Patrick Robb June 14, 2023, 6:27 p.m. UTC | #2
Hello Pavan and Jerin,

The Community Lab's CI testing failed this patchseries on clang compile on
ARM systems. That wasn't properly reported to Patchwork due to issues with
our reporting process, which we are resolving currently. This updated
report show the failed compile. Apologies for the incomplete initial
report.

http://mails.dpdk.org/archives/test-report/2023-June/411303.html

On Wed, Jun 14, 2023 at 6:33 AM Jerin Jacob <jerinjacobk@gmail.com> wrote:

> On Tue, Jun 13, 2023 at 2:56 PM <pbhagavatula@marvell.com> wrote:
> >
> > From: Pavan Nikhilesh <pbhagavatula@marvell.com>
> >
> > Use WFE is Tx path when waiting for space in the Tx queue.
> > Depending upon the Tx queue contention and size, WFE will
> > reduce the cache pressure and power consumption.
> > In multi-core scenarios we have observed up to 8W power reduction.
> >
> > Signed-off-by: Pavan Nikhilesh <pbhagavatula@marvell.com>
>
> Series Applied to dpdk-next-net-eventdev/for-main. Thanks
>
> > ---
> >  drivers/event/cnxk/cn10k_tx_worker.h |  18 ++++
> >  drivers/net/cnxk/cn10k_tx.h          | 152 +++++++++++++++++++++++----
> >  2 files changed, 147 insertions(+), 23 deletions(-)
> >
> > diff --git a/drivers/event/cnxk/cn10k_tx_worker.h
> b/drivers/event/cnxk/cn10k_tx_worker.h
> > index b6c9bb1d26..dea6cdcde2 100644
> > --- a/drivers/event/cnxk/cn10k_tx_worker.h
> > +++ b/drivers/event/cnxk/cn10k_tx_worker.h
> > @@ -24,9 +24,27 @@ cn10k_sso_hws_xtract_meta(struct rte_mbuf *m, const
> uint64_t *txq_data)
> >  static __rte_always_inline void
> >  cn10k_sso_txq_fc_wait(const struct cn10k_eth_txq *txq)
> >  {
> > +#ifdef RTE_ARCH_ARM64
> > +       uint64_t space;
> > +
> > +       asm volatile(PLT_CPU_FEATURE_PREAMBLE
> > +                    "          ldxr %[space], [%[addr]]
> \n"
> > +                    "          cmp %[adj], %[space]
> \n"
> > +                    "          b.hi .Ldne%=
> \n"
> > +                    "          sevl
> \n"
> > +                    ".Lrty%=:  wfe
>  \n"
> > +                    "          ldxr %[space], [%[addr]]
> \n"
> > +                    "          cmp %[adj], %[space]
> \n"
> > +                    "          b.ls .Lrty%=
> \n"
> > +                    ".Ldne%=:
> \n"
> > +                    : [space] "=&r"(space)

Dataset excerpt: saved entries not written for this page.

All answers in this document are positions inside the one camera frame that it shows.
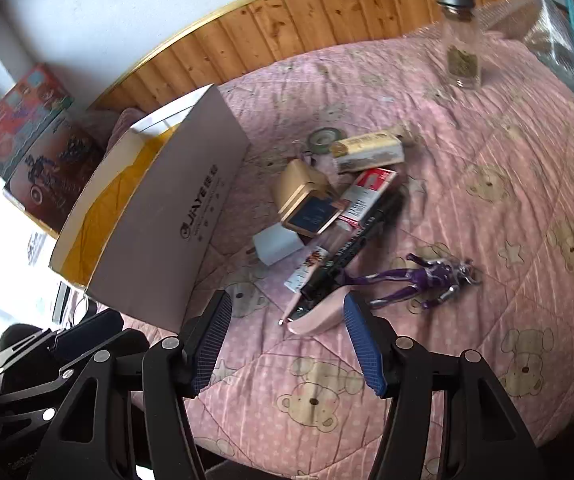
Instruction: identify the yellow rectangular packet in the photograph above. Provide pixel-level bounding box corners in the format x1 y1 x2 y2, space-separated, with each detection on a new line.
329 130 405 173

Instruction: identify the pale pink cloth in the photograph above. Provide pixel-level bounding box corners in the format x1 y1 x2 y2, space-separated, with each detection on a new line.
106 107 140 153

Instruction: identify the purple action figure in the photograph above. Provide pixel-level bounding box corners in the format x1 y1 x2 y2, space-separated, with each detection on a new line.
342 254 483 311

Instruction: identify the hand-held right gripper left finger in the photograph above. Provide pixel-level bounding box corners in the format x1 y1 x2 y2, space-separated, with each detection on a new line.
24 290 233 480

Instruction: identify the pink bear print blanket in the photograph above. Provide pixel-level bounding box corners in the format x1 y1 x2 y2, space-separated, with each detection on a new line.
87 25 574 480

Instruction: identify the green tape roll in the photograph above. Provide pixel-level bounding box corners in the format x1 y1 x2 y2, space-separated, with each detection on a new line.
309 127 345 153

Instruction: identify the gold framed dark box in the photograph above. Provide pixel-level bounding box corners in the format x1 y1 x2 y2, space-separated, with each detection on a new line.
281 195 345 236

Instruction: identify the dark toy box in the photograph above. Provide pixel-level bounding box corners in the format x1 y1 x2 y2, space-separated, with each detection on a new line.
2 110 108 241

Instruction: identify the gold tin box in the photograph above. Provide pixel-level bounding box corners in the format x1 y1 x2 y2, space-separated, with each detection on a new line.
273 159 338 221

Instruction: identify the white charger adapter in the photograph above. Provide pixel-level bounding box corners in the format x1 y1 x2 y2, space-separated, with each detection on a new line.
252 225 304 267

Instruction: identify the black marker pen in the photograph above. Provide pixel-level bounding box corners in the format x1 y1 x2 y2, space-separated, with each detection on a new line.
287 190 408 323

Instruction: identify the clear bubble wrap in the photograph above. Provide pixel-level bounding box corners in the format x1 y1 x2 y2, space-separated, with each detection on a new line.
487 0 574 126

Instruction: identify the pink plastic piece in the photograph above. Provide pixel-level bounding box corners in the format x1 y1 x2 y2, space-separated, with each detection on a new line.
287 285 355 336

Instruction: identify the red and white staple box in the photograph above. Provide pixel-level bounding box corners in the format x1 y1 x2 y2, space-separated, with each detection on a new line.
339 167 398 228

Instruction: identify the colourful toy box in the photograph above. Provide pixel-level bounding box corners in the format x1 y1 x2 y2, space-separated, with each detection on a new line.
0 62 75 181

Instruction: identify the pink binder clip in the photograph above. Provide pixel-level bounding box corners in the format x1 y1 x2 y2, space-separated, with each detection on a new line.
297 145 340 186

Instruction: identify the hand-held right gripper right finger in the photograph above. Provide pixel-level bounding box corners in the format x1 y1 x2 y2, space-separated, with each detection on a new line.
343 294 548 480

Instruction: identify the small white printed tube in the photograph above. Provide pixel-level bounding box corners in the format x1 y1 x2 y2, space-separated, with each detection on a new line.
284 246 330 293

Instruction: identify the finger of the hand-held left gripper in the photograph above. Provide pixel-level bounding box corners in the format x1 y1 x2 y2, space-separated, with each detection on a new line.
0 309 122 376
0 330 150 411

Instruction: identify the white cardboard box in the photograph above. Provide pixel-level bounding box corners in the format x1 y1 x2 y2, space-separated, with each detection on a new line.
48 83 253 335

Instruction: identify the glass jar with silver lid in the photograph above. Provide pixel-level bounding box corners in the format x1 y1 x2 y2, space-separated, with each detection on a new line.
432 0 483 91

> > +                    : [adj] "r"(txq->nb_sqb_bufs_adj), [addr]
> "r"(txq->fc_mem)
> > +                    : "memory");
> > +#else
> >         while ((uint64_t)txq->nb_sqb_bufs_adj <=
> >                __atomic_load_n(txq->fc_mem, __ATOMIC_RELAXED))
> >                 ;
> > +#endif
> >  }
> >
> >  static __rte_always_inline int32_t
> > diff --git a/drivers/net/cnxk/cn10k_tx.h b/drivers/net/cnxk/cn10k_tx.h
> > index a365cbe0ee..d0e8350ce2 100644
> > --- a/drivers/net/cnxk/cn10k_tx.h
> > +++ b/drivers/net/cnxk/cn10k_tx.h
> > @@ -102,27 +102,72 @@ cn10k_nix_tx_mbuf_validate(struct rte_mbuf *m,
> const uint32_t flags)
> >  }
> >
> >  static __plt_always_inline void
> > -cn10k_nix_vwqe_wait_fc(struct cn10k_eth_txq *txq, int64_t req)

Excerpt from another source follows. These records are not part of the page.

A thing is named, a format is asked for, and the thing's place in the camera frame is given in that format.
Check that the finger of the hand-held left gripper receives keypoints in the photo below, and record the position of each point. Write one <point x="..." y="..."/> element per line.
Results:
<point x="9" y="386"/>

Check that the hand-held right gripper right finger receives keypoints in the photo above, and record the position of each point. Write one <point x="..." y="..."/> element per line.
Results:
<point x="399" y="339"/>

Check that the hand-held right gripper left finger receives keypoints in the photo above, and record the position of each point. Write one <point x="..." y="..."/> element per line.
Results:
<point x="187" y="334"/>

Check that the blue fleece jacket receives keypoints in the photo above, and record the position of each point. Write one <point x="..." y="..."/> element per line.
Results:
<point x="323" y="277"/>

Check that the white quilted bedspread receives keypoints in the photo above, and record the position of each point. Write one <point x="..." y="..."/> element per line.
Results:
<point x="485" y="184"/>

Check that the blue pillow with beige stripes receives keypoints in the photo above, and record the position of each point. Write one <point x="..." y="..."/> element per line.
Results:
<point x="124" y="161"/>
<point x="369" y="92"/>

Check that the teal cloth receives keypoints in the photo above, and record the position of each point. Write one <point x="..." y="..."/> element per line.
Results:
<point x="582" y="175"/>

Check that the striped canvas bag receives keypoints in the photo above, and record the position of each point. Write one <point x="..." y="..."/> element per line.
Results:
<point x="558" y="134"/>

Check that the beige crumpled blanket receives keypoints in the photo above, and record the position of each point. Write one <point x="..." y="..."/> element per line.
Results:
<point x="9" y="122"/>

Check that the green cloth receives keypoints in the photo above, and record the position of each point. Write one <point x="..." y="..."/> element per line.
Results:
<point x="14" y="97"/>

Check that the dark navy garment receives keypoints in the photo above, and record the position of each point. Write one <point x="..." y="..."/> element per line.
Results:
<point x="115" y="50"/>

> > +cn10k_nix_vwqe_wait_fc(struct cn10k_eth_txq *txq, uint16_t req)
> >  {
> >         int64_t cached, refill;
> > +       int64_t pkts;
> >
> >  retry:
> > +#ifdef RTE_ARCH_ARM64
> > +
> > +       asm volatile(PLT_CPU_FEATURE_PREAMBLE
> > +                    "          ldxr %[pkts], [%[addr]]
>  \n"
> > +                    "          tbz %[pkts], 63, .Ldne%=
> \n"
> > +                    "          sevl
> \n"
> > +                    ".Lrty%=:  wfe
>  \n"
> > +                    "          ldxr %[pkts], [%[addr]]
>  \n"
> > +                    "          tbnz %[pkts], 63, .Lrty%=
>  \n"
> > +                    ".Ldne%=:
> \n"
> > +                    : [pkts] "=&r"(pkts)
> > +                    : [addr] "r"(&txq->fc_cache_pkts)

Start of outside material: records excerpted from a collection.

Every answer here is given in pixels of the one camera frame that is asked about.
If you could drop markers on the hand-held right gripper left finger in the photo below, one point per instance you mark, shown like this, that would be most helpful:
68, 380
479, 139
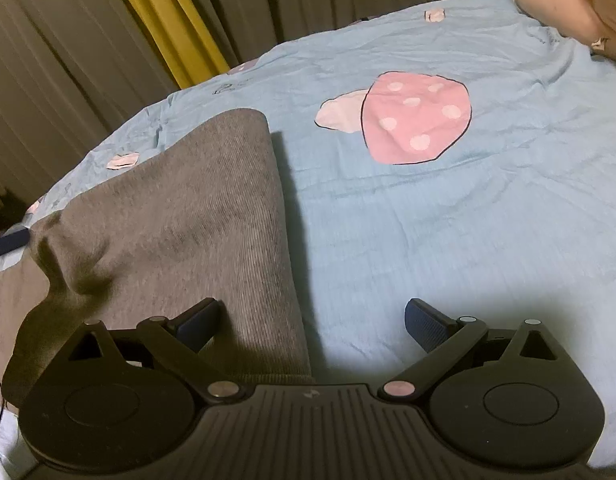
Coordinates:
200, 321

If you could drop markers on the pink plush toy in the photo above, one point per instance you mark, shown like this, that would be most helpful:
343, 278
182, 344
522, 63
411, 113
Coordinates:
553, 0

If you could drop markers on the yellow curtain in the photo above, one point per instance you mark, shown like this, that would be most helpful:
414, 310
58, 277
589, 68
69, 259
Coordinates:
162, 20

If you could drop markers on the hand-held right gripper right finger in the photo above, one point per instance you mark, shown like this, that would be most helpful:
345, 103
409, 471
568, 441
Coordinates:
427, 324

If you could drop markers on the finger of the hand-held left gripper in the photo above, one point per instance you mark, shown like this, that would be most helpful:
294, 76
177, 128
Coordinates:
8, 240

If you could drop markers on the blue mushroom print bed sheet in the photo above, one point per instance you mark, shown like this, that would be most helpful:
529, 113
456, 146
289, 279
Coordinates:
438, 220

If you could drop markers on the grey pants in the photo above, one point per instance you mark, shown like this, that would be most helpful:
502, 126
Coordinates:
187, 220

> > +                    : "memory");
> > +#else
> > +       RTE_SET_USED(pkts);
> >         while (__atomic_load_n(&txq->fc_cache_pkts, __ATOMIC_RELAXED) <
> 0)
> >                 ;
> > +#endif
> >         cached = __atomic_fetch_sub(&txq->fc_cache_pkts, req,
> __ATOMIC_ACQUIRE) - req;
> >         /* Check if there is enough space, else update and retry. */
> > -       if (cached < 0) {
> > -               /* Check if we have space else retry. */
> > -               do {
> > -                       refill = txq->nb_sqb_bufs_adj -
> > -                                __atomic_load_n(txq->fc_mem,
> __ATOMIC_RELAXED);
> > -                       refill = (refill << txq->sqes_per_sqb_log2) -
> refill;
> > -               } while (refill <= 0);
> > -               __atomic_compare_exchange(&txq->fc_cache_pkts, &cached,
> &refill,
> > -                                         0, __ATOMIC_RELEASE,
> > -                                         __ATOMIC_RELAXED);
> > +       if (cached >= 0)
> > +               return;
> > +
> > +       /* Check if we have space else retry. */
> > +#ifdef RTE_ARCH_ARM64
> > +       int64_t val;
> > +
> > +       asm volatile(PLT_CPU_FEATURE_PREAMBLE
> > +                    "          ldxr %[val], [%[addr]]
> \n"
> > +                    "          sub %[val], %[adj], %[val]
> \n"
> > +                    "          lsl %[refill], %[val], %[shft]
> \n"
> > +                    "          sub %[refill], %[refill], %[val]
> \n"
> > +                    "          sub %[refill], %[refill], %[sub]
> \n"
> > +                    "          cmp %[refill], #0x0
>  \n"
> > +                    "          b.ge .Ldne%=
> \n"
> > +                    "          sevl
> \n"
> > +                    ".Lrty%=:  wfe
>  \n"
> > +                    "          ldxr %[val], [%[addr]]
> \n"
> > +                    "          sub %[val], %[adj], %[val]
> \n"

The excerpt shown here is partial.